## Task objective:
Please give the number of lines in the records below that include "floral", with no other output.

[Dataset entries]
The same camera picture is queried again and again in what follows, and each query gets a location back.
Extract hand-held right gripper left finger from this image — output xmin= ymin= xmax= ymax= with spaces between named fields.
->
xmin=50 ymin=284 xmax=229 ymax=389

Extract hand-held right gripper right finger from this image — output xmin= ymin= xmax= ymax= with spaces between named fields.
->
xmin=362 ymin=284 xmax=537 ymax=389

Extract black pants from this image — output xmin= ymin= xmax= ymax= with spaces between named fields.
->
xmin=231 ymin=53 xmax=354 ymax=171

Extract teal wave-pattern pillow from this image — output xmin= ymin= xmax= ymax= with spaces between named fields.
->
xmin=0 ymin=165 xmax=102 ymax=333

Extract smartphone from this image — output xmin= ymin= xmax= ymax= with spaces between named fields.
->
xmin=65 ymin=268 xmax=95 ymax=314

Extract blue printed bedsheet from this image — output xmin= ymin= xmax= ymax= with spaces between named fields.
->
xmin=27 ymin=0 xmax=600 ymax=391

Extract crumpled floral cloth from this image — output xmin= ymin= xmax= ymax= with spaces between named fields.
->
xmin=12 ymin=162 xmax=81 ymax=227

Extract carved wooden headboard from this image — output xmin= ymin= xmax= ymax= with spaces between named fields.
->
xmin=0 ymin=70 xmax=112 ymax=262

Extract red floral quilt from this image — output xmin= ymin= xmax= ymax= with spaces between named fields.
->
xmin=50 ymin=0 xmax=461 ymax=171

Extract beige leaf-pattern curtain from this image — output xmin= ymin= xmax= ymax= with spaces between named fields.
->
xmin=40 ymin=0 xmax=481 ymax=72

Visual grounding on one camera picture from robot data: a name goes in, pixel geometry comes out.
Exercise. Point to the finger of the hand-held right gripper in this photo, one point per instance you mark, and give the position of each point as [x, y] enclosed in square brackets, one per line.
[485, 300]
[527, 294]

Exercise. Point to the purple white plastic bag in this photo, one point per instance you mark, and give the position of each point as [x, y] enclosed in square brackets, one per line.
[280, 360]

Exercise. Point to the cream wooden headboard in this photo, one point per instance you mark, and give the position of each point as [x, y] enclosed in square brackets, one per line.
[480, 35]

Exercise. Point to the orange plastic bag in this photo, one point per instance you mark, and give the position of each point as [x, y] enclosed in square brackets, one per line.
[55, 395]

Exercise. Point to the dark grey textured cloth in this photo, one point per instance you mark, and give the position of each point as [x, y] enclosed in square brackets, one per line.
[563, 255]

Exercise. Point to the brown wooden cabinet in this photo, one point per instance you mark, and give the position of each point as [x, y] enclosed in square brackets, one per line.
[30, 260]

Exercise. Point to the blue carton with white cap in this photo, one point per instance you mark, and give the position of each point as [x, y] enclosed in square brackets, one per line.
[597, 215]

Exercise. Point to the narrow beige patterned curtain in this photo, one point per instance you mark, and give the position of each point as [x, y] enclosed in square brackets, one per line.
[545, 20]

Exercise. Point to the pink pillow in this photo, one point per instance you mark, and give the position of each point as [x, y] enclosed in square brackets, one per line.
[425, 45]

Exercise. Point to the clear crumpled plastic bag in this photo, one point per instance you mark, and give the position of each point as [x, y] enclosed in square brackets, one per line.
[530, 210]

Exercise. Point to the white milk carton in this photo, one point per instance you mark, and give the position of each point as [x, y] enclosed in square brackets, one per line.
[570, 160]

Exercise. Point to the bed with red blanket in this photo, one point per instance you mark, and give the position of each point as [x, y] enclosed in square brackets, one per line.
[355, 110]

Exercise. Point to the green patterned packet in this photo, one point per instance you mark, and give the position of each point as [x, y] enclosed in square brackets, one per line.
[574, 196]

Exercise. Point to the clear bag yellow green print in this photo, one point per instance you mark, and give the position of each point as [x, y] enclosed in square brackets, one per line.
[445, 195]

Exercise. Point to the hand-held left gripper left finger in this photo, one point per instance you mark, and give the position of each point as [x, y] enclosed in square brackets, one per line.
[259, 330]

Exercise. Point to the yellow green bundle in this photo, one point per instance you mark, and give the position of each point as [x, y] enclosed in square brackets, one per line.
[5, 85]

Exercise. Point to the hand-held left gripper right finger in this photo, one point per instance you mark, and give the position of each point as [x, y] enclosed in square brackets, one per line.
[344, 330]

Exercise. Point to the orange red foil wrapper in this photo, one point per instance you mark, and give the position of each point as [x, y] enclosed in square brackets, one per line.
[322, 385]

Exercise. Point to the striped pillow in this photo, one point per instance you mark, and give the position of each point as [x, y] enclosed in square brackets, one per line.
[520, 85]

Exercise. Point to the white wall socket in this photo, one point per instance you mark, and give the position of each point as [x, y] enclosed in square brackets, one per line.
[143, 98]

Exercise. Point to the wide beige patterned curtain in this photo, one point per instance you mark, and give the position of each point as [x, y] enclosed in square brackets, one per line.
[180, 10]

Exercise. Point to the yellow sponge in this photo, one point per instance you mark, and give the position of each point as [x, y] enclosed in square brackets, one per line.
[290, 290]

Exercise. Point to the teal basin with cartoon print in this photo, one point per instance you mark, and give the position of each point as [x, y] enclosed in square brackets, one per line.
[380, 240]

## Reply:
2